IL BUCO DELL'OZONO, LA TERRA SI RISCALDA, LA PROSSIMA ERA GLACIALE

Il cosidetto "buco nell'ozono" è un fenomeno atmosferico di origine chimico fisica studiato da qualche decina di anni, sistematicamente da non più di venti. Sicuramente nulla si sa del buco dell'ozono prima del 1960 (se c'era, com'era, ecc.). Sembra certo che stia aumentando di dimensioni. Sembrano anche provati gli effetti che l'immissione di determinate sostanze nell'aria hanno sulla riduzione dell'ozono nell'alta atmosfera.

La misurazione della temperatura della terra (misurata in un numero limitatissimo di siti, sporadicamente e con strumenti tecnologicamente assai modesti) risale a non più di 250 anni fa. Per arrivare ad una misurazione sistematica si deve arrivare alla fine del XIX secolo. Una misurazione globale e scientificamente corretta (rispettosa di determinati standard) coincide con la seconda guerra mondiale (1939-1945). Sembra provato che la terra si sta riscaldando e che l'immissione di determinati gas nell'atmosfera acceleri questo processo di riscaldamento.

Sembra anche che l'effetto serra possa avere come conseguenza il raffreddamento di alcune zone del pianeta, l'innalzamento dei mari, eccetera.

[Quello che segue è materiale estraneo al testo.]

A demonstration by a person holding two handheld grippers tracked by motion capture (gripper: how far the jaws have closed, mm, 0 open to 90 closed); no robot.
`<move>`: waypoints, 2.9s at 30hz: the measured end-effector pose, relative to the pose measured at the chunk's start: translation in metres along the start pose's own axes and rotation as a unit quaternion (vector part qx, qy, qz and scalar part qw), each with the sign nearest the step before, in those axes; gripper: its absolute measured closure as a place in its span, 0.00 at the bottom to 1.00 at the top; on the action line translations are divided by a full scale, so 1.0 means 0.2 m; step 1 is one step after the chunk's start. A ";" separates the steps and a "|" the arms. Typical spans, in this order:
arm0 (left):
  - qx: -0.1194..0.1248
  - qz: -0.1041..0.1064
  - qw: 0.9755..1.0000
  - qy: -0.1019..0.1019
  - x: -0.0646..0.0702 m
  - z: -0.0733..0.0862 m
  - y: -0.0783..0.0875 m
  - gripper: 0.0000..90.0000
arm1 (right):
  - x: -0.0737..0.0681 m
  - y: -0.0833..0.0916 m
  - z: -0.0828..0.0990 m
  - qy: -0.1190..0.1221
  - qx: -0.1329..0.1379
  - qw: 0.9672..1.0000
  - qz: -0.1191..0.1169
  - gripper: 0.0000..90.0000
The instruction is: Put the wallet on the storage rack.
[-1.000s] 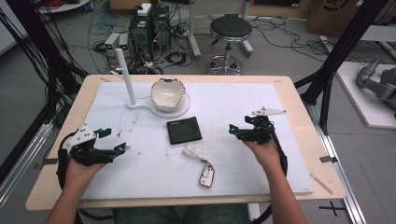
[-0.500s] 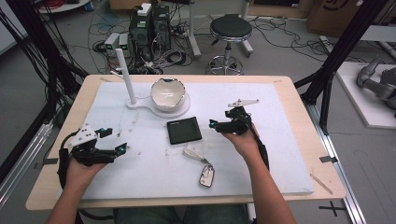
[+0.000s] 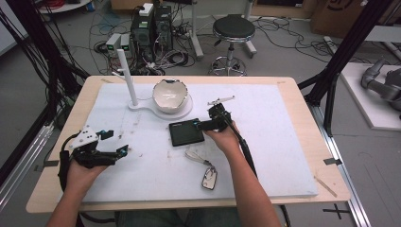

11.000 anni fa sopra la mia casa c'erano qualche decina di metri di ghiaccio. 25.000 anni fa nel deserto del Sahara c'erano praterie, antilopi, leoni. Anche nell'ultimo millennio si sono avute variazioni climatiche di notevole rilevanza che hanno interessato vaste zone del pianeta (Italia compresa).

La Terra ha 5.000.000.000 (cinquemiliardi!) di anni, l'uomo forse 1.000.000 (un milione!) di anni, gli studi dell'atmosfera e del clima 250 (duecentocinquanta!) anni al massimo.

Nel momento in cui la Terra decide di cambiare clima, l'Uomo (allo stato attuale delle conoscenze scientifiche) non può farci assolutamente nulla. Può solo adottare dei palliativi per sopravvivere (coprirsi di più, riscaldare di più, raffreddare di più, isolare meglio, costruire dighe e canali). Se però il deserto, i mari od il ghiaccio avanzeranno l'Uomo dovrà lasciare loro spazio. E' terribile, ma è così.

La scienza ci dice che ci sono sospetti fondati che l'Uomo, con le proprie attività, stia influendo sul clima. E' possibile che tale influenza possa rappresentare un nulla rispetto all'evoluzione naturale del clima, ma indubbiamente c'è e non vi sono motivi per ritenerla un'influenza positiva. Nel dubbio è giusto e ragionevole fare tutto quanto è possibile per non provocare modifiche all'evoluzione naturale del clima della Terra. E farlo subito.

Indipendentemente da te e dagli altri Uomini che ti hanno preceduto sulla Terra o che ti accompagnano nel tuo viaggio terreno è probabile che ti troverai ad affrontare la Natura (terremoti, innondazioni, siccità, eccesso di caldo, eccesso di freddo, malattie). I miliardi di uomini che ti hanno preceduto e la maggior parte di quelli che vivono attualmente sulla Terra sapevano e sanno che fa parte delle regole del gioco ed in questo gioco per la sopravvivenza hanno investito ed investono gran parte della loro intelligenza e della loro inventiva.

Mettersi in un cantuccio a tremare per la prossima, inevitabile ed imminente catastrofe climatica finale provocata dall'Uomo è un comportamento da irresponsabili, ignoranti, disinformati: che rischia di condizionare e compromettere inutilmente e irrimediabilmente la tua vita e quella delle generazioni che verranno.